Please repeat the lines below, exactly and only, from the one that holds "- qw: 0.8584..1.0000" through the one that holds "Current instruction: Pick".
[RECORD SET Boundary: Start]
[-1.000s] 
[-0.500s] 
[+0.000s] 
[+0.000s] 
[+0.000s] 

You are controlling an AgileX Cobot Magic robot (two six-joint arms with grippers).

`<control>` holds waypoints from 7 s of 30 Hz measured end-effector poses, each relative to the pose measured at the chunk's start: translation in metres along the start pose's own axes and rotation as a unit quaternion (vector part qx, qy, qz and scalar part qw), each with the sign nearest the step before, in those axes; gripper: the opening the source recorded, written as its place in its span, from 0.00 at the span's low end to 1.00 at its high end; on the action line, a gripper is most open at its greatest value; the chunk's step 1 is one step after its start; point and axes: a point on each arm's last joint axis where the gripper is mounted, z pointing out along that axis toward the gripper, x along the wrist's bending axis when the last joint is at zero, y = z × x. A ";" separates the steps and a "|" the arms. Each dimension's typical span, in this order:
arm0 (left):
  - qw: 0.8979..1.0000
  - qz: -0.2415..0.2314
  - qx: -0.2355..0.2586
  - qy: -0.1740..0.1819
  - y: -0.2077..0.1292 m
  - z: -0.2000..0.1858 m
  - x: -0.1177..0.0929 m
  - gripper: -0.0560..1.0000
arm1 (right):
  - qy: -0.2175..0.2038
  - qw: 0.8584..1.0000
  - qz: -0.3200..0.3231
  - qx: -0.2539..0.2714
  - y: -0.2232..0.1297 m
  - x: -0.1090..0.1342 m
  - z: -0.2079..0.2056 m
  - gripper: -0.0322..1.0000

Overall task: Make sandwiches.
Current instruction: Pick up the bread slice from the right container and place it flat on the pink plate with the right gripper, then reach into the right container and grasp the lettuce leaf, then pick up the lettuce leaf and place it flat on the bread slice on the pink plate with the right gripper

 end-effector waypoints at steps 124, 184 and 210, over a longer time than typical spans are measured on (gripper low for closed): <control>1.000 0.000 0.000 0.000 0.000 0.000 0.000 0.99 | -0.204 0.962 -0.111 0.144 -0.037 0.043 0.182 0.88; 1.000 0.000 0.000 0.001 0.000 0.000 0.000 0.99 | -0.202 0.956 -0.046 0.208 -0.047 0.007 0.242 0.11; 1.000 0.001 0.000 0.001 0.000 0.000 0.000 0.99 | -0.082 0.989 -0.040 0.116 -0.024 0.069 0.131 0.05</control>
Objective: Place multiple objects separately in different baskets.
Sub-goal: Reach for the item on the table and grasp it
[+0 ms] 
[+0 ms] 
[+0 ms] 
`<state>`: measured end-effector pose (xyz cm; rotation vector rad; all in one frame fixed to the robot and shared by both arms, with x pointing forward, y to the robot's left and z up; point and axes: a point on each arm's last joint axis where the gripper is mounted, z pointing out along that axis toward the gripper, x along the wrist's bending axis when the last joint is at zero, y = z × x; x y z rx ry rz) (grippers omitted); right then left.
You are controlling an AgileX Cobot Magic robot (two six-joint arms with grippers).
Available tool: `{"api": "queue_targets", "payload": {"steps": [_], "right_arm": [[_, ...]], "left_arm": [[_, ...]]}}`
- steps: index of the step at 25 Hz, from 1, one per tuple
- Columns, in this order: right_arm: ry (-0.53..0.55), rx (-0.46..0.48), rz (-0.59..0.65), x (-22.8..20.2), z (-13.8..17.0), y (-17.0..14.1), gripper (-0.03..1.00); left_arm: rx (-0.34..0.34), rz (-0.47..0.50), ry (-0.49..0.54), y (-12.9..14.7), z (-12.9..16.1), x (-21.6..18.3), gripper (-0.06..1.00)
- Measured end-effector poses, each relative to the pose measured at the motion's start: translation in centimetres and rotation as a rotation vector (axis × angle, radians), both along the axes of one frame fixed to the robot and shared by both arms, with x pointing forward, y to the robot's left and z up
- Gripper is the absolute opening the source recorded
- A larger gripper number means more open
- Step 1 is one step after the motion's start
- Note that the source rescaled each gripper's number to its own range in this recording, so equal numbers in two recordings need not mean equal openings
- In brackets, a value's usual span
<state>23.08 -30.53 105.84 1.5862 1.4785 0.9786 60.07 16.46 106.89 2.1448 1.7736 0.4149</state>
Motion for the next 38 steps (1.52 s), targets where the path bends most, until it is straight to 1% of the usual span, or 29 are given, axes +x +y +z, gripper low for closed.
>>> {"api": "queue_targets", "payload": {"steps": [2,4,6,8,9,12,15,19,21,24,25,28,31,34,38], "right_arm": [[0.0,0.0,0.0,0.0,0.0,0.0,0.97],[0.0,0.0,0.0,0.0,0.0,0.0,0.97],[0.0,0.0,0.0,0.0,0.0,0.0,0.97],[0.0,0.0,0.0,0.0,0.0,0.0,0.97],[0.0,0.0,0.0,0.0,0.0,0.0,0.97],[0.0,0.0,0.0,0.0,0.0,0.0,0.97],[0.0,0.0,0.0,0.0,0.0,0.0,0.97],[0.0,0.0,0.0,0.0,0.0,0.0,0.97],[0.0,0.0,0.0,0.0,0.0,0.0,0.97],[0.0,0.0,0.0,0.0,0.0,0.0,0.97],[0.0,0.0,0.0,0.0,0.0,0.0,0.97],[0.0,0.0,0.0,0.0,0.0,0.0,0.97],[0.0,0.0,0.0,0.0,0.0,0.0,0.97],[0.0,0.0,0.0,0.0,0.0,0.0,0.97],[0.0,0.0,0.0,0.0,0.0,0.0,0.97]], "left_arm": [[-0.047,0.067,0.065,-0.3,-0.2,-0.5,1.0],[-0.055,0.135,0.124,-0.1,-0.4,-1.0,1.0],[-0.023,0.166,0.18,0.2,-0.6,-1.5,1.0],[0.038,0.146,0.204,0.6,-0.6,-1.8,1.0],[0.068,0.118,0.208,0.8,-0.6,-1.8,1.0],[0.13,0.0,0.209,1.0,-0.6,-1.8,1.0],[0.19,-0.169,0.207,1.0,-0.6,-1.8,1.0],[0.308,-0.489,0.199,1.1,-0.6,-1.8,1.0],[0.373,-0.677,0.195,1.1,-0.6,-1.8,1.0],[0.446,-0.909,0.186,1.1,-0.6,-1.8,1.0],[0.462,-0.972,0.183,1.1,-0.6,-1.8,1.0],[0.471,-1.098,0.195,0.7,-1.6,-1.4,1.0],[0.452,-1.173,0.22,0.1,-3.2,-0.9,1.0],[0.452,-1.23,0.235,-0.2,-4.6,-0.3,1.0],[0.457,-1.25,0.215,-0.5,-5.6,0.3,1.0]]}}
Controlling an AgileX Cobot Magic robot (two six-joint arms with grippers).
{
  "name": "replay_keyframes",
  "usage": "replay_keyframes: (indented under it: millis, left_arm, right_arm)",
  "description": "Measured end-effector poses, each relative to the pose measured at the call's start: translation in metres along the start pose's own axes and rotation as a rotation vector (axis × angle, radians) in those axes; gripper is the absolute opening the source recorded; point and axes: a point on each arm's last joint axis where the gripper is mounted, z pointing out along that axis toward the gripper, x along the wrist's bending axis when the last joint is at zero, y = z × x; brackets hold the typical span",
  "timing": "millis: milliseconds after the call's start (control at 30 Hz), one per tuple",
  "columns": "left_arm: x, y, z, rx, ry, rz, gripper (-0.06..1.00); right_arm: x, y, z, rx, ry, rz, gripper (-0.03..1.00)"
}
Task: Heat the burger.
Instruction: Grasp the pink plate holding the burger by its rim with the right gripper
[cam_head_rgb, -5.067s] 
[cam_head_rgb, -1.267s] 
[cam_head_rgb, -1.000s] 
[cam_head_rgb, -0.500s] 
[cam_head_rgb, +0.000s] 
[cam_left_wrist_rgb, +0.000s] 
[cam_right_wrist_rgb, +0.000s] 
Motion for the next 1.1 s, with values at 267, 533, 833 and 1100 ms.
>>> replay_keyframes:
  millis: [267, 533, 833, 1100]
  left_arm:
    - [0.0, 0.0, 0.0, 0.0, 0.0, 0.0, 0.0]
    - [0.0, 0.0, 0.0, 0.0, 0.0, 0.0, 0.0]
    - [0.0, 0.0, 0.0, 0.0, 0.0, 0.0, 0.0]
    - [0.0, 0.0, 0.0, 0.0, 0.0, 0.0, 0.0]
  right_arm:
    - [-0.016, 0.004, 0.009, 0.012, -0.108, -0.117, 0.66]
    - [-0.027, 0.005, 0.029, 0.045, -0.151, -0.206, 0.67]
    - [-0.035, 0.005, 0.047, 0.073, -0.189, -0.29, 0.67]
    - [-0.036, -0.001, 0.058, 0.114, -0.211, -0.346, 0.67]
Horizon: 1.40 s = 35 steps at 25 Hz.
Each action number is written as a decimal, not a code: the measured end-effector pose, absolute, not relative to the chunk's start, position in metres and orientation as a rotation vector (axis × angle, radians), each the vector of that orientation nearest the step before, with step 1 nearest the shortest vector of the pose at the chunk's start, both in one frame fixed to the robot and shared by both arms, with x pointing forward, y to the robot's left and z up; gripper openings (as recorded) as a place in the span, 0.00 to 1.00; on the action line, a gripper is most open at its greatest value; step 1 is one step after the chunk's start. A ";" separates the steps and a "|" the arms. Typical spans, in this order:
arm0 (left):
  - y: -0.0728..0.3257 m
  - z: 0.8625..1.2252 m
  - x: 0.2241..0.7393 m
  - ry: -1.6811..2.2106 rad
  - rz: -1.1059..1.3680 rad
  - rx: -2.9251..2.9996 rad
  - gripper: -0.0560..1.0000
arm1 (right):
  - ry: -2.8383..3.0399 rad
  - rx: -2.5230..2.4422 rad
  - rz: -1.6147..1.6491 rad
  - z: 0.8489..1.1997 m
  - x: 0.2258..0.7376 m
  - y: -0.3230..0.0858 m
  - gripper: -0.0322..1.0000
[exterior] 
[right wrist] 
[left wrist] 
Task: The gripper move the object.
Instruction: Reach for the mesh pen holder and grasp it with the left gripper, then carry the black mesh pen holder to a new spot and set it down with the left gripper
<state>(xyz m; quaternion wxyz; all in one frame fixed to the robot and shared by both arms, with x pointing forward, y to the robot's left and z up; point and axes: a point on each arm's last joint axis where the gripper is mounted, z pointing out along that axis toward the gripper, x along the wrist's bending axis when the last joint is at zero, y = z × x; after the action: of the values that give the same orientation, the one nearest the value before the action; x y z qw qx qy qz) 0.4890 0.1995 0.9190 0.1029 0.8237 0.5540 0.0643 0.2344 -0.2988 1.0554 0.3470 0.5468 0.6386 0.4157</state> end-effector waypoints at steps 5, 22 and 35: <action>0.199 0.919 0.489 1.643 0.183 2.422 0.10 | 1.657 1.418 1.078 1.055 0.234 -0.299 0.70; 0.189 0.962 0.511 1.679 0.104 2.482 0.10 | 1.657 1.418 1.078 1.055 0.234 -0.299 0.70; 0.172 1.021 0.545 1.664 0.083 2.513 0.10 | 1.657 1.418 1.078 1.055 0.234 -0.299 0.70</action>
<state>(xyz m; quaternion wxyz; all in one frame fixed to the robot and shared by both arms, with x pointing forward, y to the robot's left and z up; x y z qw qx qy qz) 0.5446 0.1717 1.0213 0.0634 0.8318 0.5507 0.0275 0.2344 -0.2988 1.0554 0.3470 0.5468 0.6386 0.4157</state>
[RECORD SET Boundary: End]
■ ANSWER TO THIS TASK:
  - qw: 0.8584..1.0000
  - qz: -0.3200..0.3231
  - qx: -0.2539..0.2714
  - y: -0.2232..0.1297 m
  - x: -0.1090..0.1342 m
  - z: -0.2079..0.2056 m
  - gripper: -0.0322..1.0000

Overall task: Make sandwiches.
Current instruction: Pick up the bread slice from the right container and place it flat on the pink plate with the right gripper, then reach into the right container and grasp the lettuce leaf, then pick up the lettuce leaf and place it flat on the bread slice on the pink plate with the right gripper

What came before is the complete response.